*Task to complete*
Give again only what runs from the line with "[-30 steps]" to the final line of the entries below, exactly as written and without pictures.

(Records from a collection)
★ ★ ★ ★ ★ ★ ★

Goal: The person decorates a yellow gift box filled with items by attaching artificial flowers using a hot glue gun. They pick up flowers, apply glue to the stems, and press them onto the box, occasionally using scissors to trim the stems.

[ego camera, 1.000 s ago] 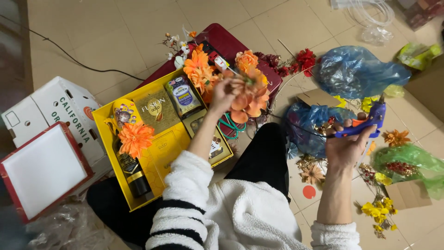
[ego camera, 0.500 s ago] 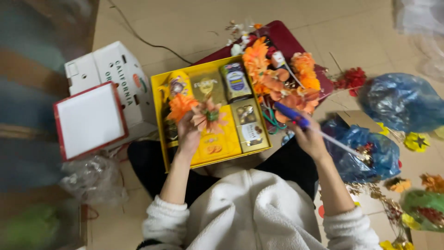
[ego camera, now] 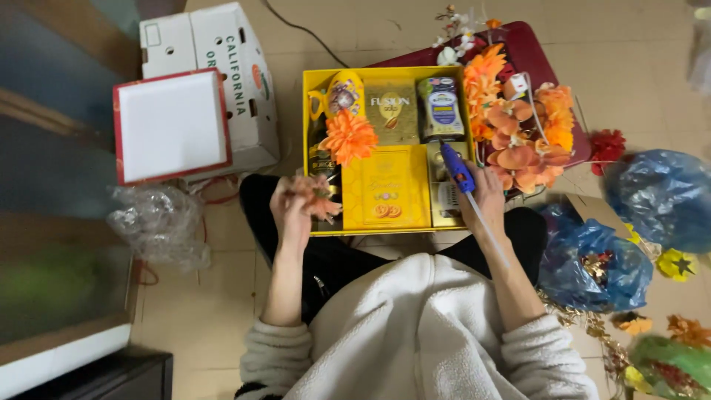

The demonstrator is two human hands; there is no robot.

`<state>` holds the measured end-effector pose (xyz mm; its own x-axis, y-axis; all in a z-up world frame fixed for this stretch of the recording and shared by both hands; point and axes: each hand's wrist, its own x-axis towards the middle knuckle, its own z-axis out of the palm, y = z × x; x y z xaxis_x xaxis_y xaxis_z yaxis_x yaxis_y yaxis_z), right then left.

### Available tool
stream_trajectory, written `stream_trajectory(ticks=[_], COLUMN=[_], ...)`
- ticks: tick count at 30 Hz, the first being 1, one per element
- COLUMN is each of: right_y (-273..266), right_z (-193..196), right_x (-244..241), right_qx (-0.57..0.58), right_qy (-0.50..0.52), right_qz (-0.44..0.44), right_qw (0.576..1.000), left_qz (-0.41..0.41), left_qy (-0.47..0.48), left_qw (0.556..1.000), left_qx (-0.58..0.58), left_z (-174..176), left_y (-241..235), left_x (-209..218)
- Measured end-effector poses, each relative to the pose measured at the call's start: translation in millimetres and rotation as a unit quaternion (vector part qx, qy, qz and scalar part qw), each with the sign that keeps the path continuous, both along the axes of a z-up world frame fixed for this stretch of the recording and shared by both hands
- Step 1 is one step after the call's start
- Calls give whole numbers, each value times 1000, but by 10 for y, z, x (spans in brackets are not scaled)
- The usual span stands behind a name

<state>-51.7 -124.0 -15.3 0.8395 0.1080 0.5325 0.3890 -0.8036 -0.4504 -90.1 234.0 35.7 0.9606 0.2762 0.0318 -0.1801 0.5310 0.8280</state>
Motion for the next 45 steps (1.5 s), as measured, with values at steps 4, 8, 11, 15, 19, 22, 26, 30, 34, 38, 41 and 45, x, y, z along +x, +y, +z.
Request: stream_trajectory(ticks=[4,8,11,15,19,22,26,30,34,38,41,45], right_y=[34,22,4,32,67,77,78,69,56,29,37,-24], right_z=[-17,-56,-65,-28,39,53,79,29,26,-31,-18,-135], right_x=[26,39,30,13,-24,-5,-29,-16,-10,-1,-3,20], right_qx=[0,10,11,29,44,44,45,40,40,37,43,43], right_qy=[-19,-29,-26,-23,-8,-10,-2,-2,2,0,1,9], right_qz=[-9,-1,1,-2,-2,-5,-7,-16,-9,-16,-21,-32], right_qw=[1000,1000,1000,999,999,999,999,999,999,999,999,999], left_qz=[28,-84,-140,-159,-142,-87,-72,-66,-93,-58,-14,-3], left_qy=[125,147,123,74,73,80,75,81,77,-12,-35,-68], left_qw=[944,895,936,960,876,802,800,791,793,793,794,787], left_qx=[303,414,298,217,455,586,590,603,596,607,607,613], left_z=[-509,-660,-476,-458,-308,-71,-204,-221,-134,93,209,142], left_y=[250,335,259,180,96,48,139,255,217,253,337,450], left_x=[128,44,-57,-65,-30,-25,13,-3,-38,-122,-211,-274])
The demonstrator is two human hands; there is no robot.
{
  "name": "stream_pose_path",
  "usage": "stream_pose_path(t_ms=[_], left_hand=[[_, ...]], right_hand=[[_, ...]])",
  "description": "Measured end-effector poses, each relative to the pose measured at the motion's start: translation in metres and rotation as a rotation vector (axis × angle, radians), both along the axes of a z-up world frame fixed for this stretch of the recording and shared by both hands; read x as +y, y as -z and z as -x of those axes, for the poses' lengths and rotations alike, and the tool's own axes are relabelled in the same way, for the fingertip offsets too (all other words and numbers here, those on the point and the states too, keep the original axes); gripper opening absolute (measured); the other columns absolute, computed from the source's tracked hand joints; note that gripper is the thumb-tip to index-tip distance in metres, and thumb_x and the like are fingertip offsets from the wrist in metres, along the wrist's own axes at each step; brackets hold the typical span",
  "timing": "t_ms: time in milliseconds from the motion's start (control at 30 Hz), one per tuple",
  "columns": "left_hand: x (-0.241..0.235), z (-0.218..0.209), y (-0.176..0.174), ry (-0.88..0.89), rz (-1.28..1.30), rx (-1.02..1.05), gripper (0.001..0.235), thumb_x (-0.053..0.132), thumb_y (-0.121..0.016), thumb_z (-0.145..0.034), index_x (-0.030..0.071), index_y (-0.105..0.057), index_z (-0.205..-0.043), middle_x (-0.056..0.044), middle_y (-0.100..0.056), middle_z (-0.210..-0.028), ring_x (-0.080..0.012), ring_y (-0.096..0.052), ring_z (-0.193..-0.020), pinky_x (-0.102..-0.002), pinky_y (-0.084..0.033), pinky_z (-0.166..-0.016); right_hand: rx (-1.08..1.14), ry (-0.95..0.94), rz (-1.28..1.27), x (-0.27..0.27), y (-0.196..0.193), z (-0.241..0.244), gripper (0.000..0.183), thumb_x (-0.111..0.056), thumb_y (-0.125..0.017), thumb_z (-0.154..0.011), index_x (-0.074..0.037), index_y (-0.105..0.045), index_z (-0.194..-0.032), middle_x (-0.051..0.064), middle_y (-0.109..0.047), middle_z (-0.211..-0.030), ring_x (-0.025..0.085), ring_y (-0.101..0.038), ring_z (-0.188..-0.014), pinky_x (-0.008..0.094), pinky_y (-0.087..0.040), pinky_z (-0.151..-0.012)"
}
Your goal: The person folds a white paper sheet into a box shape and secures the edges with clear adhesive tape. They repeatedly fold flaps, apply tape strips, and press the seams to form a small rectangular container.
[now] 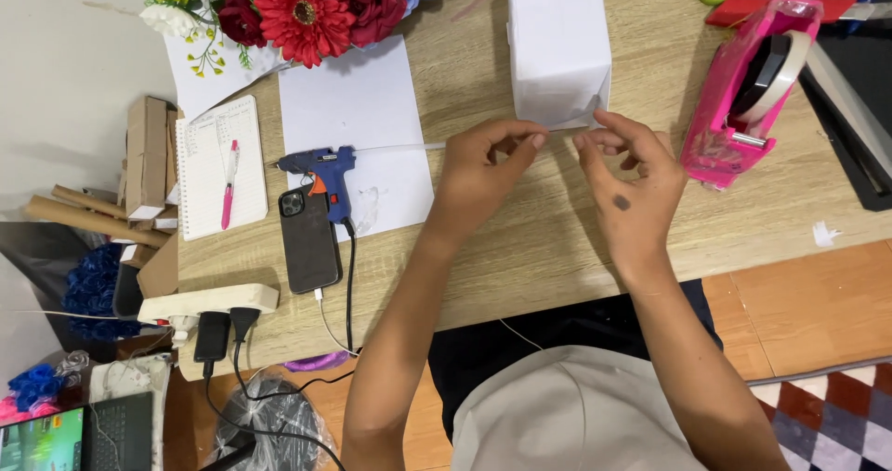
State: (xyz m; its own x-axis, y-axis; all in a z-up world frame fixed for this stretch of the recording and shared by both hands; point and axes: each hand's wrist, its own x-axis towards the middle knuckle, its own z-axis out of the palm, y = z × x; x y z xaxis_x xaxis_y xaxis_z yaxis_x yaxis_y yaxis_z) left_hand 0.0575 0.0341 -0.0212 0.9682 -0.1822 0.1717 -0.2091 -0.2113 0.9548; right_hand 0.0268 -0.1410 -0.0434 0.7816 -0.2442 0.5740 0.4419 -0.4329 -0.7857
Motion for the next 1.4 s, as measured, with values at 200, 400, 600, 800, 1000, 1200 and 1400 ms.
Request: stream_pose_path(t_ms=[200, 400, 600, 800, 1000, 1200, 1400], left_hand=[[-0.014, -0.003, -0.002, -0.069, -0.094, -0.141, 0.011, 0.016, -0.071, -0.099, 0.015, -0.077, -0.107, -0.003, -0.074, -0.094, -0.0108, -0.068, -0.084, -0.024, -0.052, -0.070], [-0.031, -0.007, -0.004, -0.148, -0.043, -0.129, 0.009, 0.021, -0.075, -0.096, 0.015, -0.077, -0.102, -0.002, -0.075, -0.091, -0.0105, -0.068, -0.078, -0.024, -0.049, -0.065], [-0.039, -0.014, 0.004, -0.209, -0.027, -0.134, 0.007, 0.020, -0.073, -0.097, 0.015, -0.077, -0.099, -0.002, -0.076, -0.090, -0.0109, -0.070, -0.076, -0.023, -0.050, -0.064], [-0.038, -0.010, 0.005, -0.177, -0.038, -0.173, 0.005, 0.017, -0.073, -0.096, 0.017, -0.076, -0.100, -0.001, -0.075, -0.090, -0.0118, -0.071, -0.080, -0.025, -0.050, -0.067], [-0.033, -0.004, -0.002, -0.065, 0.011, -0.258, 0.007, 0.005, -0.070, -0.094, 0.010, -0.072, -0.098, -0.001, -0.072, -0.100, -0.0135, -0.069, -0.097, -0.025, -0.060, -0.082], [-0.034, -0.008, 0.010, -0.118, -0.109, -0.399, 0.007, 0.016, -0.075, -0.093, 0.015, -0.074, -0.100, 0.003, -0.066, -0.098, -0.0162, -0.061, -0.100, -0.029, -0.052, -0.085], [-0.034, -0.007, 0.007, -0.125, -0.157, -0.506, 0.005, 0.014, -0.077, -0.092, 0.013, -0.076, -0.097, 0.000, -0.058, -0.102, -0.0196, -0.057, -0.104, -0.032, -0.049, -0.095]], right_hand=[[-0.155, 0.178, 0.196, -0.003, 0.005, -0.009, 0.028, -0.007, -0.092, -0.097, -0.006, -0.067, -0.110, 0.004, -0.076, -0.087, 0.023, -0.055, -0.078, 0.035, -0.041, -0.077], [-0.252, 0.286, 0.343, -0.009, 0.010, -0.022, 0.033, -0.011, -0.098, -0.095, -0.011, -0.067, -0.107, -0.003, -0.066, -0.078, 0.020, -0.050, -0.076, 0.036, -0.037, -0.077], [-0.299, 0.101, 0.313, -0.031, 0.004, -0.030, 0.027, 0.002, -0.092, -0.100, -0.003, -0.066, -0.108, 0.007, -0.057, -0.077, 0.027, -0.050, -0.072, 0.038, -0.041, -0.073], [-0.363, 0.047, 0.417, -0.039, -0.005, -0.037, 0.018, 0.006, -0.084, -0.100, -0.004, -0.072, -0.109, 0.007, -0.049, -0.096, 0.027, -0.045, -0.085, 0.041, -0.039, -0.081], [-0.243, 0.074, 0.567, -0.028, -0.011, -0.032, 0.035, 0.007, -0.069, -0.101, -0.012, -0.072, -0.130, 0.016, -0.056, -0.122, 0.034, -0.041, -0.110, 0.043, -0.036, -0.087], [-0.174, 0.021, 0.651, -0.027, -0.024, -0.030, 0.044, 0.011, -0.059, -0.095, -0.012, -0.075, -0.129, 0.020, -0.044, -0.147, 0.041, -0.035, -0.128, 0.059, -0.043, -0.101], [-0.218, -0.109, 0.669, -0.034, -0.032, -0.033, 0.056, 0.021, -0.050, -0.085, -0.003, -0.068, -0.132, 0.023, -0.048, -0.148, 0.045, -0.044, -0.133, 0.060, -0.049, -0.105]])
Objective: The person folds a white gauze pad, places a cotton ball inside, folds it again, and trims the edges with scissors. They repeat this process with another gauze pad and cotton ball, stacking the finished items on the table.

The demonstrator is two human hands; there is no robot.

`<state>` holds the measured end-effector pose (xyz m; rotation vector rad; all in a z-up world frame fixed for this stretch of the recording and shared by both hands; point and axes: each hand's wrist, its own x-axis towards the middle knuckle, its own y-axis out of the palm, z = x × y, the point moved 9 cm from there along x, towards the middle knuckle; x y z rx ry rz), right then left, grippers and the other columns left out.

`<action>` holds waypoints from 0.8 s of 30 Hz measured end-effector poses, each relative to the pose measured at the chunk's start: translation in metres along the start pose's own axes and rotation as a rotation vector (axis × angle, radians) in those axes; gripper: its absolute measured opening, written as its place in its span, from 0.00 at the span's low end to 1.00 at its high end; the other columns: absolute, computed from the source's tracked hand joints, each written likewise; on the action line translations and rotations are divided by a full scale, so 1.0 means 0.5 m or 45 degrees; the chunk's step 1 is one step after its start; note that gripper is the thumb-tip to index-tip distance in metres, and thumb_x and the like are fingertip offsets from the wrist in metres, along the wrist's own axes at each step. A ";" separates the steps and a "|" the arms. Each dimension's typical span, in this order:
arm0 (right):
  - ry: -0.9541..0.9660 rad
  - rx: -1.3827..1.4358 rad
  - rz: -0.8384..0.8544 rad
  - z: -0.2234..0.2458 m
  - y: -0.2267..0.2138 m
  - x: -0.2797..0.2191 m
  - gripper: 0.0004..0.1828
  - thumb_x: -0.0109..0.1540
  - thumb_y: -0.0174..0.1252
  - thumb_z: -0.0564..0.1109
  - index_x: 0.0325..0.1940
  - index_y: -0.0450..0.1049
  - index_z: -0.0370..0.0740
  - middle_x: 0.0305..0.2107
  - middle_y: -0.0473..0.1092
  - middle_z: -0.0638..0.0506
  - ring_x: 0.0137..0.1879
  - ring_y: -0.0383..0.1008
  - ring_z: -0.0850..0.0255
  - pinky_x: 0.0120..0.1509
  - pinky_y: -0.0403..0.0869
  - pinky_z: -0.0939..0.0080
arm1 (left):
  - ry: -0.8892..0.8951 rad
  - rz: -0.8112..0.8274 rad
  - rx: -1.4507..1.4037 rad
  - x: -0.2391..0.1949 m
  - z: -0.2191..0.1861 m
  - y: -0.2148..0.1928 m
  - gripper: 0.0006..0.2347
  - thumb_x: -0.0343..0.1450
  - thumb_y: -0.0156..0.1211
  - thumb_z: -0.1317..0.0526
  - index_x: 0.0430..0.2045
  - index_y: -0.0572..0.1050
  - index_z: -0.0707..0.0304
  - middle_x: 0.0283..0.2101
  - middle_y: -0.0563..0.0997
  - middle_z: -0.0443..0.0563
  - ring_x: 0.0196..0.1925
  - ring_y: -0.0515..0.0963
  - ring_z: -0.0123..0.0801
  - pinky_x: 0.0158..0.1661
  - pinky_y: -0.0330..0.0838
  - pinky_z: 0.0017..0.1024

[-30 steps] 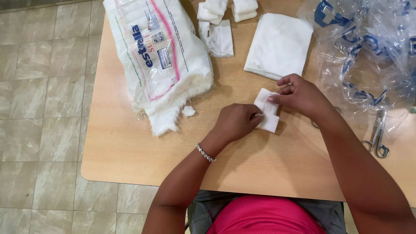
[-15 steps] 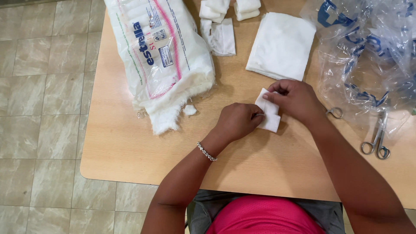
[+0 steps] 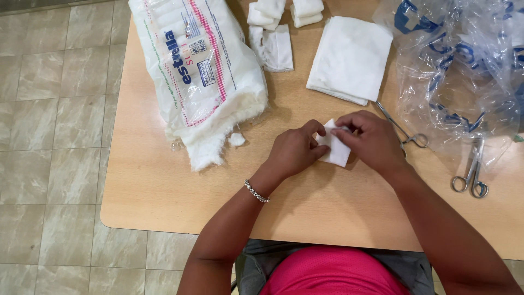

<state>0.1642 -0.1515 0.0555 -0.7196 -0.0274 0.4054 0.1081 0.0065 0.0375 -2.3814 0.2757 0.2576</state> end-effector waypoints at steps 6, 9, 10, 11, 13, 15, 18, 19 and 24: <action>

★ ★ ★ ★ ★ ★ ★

*Reply*
[-30 steps] 
[-15 steps] 
[+0 steps] 

<state>0.1642 -0.1515 0.0555 -0.7196 -0.0274 0.4054 0.1081 0.0065 0.0375 -2.3814 0.2757 0.2576</state> end-effector waypoints at steps 6, 9, 10, 11, 13, 15, 18, 19 and 24: <action>

The exercise is now done.